Companies can now grow bigger than ever and governments extend their influence farther. Military organizations are now stronger and can perform better than ever in terms of logistics and operational management. According to prof. J. Bradford DeLong from UC Berkley, the estimated GWP (Gross World Product) is at its highest and growing the fastest:
So basically we are working better, faster, more productive and yet it seems the world stumbles from one financial crisis to another. Many theories have been put forward regarding as why this happens. These theories range from pure economic theory to sociology, psychology, geopolitics and more. Don’t be fooled – we don’t for sure know why this happens. It’s a paradox that we are more productive, fare better in terms of conflicts and have a more connected world and still we deal with inequity and financial strains in the form of huge debt.
But there is hope. Whenever humankind dealt with seemingly insurmountably issues, we appealed to metaphors to change our perspective. The metaphor I’m proposing today is the computer hardware – software ensemble as a way of thinking of human organizations.
In this metaphor we have the human nature and human nature as the hardware and management acting as the software. With a combination of these two we were able to reach our present position.
Most of management theory and lingo are adapted from military procedures. As the military has been the single most enduring form of human organization throughout history (seconded only by religious organizations), it seemed logical to approach civil management in a similar way. The largest companies known are organized and behave just like armies. Top down command with intel going upstream and orders going downstream. The multinational companies “conquer” markets, “target” customers and “secure” market share.
As companies need effectiveness to stay profitable, strategy is designed by a small group of people (the board of directors) and implemented top-down by an executive staff. To do so – the executive staff uses company process design and procedures that are followed by those lower on the hierarchy.
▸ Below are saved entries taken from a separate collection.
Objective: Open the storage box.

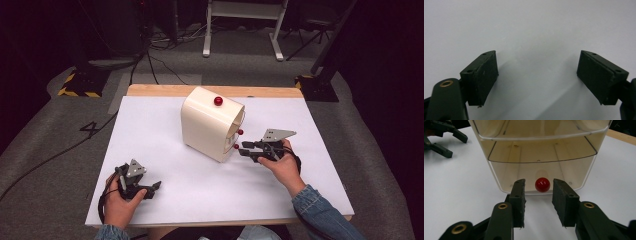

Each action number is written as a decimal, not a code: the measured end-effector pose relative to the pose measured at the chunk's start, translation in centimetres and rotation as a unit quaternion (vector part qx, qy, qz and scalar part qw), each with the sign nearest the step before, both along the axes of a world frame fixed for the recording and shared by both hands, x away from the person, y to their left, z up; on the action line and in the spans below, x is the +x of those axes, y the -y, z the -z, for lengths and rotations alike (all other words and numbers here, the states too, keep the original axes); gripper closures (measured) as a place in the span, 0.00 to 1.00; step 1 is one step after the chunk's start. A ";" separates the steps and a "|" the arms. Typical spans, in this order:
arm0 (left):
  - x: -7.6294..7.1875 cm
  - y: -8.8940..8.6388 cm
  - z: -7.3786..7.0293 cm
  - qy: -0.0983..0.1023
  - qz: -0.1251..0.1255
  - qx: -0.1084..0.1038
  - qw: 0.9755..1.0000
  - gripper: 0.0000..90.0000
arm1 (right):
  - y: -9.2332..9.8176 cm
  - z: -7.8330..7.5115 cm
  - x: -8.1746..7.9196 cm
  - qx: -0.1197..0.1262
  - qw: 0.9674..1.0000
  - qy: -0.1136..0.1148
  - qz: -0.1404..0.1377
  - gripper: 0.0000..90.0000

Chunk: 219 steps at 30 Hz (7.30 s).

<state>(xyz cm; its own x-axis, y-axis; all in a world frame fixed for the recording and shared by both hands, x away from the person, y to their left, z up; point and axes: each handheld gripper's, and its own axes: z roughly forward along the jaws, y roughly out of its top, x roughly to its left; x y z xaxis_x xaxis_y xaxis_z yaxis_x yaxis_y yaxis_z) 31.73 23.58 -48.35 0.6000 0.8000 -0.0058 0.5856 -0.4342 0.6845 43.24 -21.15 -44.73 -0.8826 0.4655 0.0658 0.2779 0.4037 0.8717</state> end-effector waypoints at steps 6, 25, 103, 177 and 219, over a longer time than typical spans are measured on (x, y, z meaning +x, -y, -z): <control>0.0 0.0 0.0 0.001 0.000 0.000 1.000 0.19 | -0.6 0.9 0.5 0.004 1.000 -0.004 0.004 0.73; 0.0 0.0 0.0 -0.001 0.000 0.000 1.000 0.19 | -1.0 1.7 0.7 0.003 1.000 0.003 0.013 0.83; 0.0 0.0 0.0 -0.002 -0.001 0.000 1.000 0.19 | 4.7 -5.1 -3.0 0.019 0.999 0.034 0.025 0.68; 0.0 0.0 0.0 -0.003 -0.001 0.001 1.000 0.19 | 5.8 -7.0 -4.1 0.052 0.997 0.045 0.025 0.83; 0.0 0.0 0.0 -0.002 0.000 0.002 1.000 0.19 | 9.2 -4.6 -4.8 0.021 0.997 0.027 0.069 0.57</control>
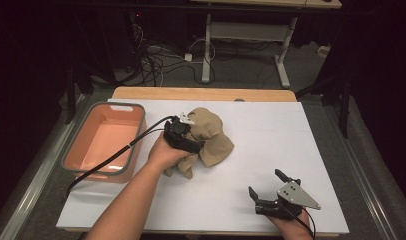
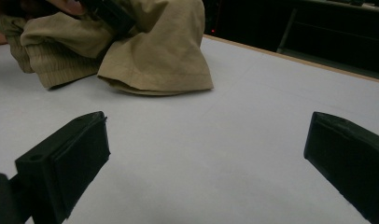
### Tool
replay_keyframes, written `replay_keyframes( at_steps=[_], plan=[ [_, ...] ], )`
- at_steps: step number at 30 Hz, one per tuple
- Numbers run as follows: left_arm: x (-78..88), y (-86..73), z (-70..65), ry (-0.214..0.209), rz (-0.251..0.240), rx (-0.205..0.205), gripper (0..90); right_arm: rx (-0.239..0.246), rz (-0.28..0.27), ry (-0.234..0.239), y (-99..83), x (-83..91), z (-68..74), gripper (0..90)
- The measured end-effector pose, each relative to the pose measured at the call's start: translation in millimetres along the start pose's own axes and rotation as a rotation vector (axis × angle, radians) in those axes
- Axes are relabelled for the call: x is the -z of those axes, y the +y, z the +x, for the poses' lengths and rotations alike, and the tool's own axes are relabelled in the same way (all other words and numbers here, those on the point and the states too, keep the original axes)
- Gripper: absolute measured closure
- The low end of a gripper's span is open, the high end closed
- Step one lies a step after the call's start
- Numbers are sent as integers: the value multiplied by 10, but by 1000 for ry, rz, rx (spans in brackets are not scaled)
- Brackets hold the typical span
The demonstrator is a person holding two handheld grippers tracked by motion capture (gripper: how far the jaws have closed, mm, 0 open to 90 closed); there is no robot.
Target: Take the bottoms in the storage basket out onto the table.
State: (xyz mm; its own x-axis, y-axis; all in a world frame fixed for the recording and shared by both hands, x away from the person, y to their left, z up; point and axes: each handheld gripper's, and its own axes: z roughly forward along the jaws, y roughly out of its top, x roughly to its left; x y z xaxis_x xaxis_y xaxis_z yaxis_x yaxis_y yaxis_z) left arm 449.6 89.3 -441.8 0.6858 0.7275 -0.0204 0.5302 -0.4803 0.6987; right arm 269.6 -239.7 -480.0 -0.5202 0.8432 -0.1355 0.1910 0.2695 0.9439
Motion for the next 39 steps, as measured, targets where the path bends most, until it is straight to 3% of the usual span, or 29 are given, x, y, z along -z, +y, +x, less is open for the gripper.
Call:
replay_keyframes(
  at_steps=[3,10,22,32,39],
  plan=[
    [20,-1,0,5,1,-6,0,-3,-1,-1,0,0,0,12],
    [149,-64,55,-20,-27,38,0,-5,-2,2,-1,0,-4,12],
    [448,-260,43,-23,-132,62,0,0,2,3,5,-2,12,12],
    [599,-518,37,-28,-176,77,0,-1,-1,1,9,7,8,12],
    [638,-727,21,-29,-177,75,0,-1,1,2,9,2,12,12]
  ],
)
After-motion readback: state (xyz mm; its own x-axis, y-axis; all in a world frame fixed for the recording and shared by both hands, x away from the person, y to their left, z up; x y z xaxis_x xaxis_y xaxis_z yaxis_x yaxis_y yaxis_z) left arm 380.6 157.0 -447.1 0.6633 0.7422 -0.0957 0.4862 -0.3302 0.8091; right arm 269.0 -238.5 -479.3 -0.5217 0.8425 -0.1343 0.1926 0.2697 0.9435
This same principle was also used in the beginnings of computer programming. Programs were fed into computers to compute differential equations for things such as the trajectory of a shell, a blast radius or weather predictions. These programs were fed into a general purpose machinery (the computer) and based on these instructions computations would be made.
But as the computer industry grew, so did the computers’ capacity to run programs. With the digital revolution computers became more than simplistic machinery built to output specific data. Programs could be now written to answer mathematical questions but also to output imagery, sounds, allow users to play games and more.
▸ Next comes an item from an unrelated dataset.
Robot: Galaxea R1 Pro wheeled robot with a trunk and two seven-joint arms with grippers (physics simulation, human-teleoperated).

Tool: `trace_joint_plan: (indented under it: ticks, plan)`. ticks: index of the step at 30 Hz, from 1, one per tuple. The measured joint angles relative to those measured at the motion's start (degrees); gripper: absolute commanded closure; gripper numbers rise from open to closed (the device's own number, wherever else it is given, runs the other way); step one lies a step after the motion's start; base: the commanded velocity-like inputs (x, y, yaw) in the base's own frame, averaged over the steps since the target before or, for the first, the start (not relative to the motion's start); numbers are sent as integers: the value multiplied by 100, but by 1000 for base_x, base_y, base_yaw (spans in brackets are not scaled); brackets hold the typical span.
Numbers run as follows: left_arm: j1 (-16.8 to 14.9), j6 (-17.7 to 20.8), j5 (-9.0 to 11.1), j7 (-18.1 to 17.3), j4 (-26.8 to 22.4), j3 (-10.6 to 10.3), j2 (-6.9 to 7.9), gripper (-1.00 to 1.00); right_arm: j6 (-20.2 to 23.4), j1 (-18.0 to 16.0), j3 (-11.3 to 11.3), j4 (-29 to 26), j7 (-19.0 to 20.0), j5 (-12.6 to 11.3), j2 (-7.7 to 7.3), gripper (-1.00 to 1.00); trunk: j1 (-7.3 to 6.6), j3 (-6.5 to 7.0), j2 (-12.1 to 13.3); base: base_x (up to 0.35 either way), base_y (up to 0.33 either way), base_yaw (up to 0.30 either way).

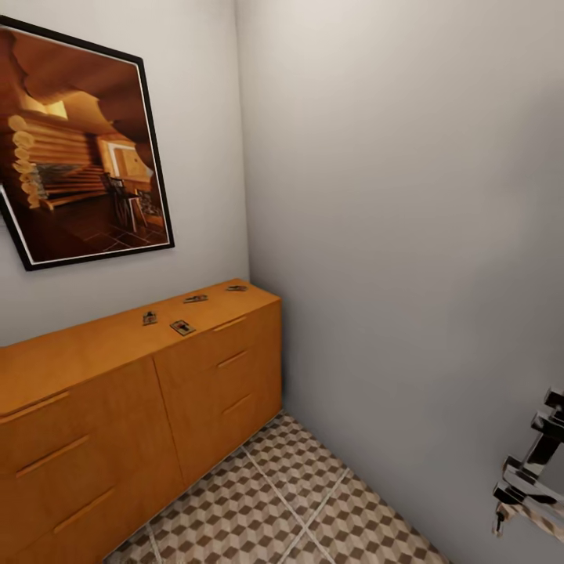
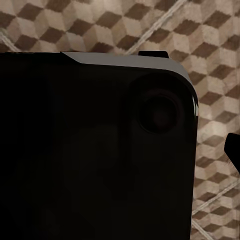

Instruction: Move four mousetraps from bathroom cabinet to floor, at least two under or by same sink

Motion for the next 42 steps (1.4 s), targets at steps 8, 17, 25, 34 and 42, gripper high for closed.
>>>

To make this possible, a new paradigm in computer programming changed the way programs were written. Instead of the previous functional (procedural) programming, the concept of building a program started working with the concept of “objects”.
Technically, objects are a collection of data and functions. Conceptually they are the bridge between machine processing and human conceptual thinking. We are able to tell a fork from a spoon and still see the resemblance between those because we think in terms of “objects”. Previously programs were working mostly on concepts of functions. Simply put: If this, than that.
That made writing complex programs extremely hard. It also made maintenance even harder. Without becoming too technical, OOP (object oriented programming) allowed for even more complex programs to appear and made it easier for software teams to build, update and maintain these programs.
The difference, if you will, for those programs is the difference between the old DOS versions and today’s Windows OS or Apple’s iOS. It’s worlds apart and today we are in a DOS world trying to build video games.
Though it may seem strange to use software development lingo when it comes to managing organizations – it makes sense in the metaphor proposed earlier. Human organizations (the hardware) may yield a lot more than they do today. As robotics may soon take over menial jobs, they have to.
The problem does not lie in the hardware (human intellect, creativity and production) but rather in software (the ability to manage this creativity and productivity).
We are not fit to deal with this level of complexity in the way we do today. Think about the basic organizational challenges. They are not production or infrastructure related, but rather human complexity related. Someone from the headquarters of Uber may devise an absolutely brilliant software and business model, but they still have to deal in terms of organizational management with the fact that Paris taxi drivers hate competition. And the fact that the french government will not allow the company to function without the right permits.
To make such a global organization work, there have to be some type of new management technique in place. One that can use the managerial basics but still be able to develop specific procedures to handle cultural differences.
That’s exactly what OOP (object oriented programming) works for. Handling complexity through object manipulation.
So how would such an organization look like?
To help you glimpse into the structure of a potential OOO (Object Oriented Organization) I will use the basic characteristics of a software object and translate those into organizational concepts:
The term (data) encapsulation points to objects being self-contained in terms of both data and functions. The object keeps the data and functions protected from outside (potentially harmful) interventions.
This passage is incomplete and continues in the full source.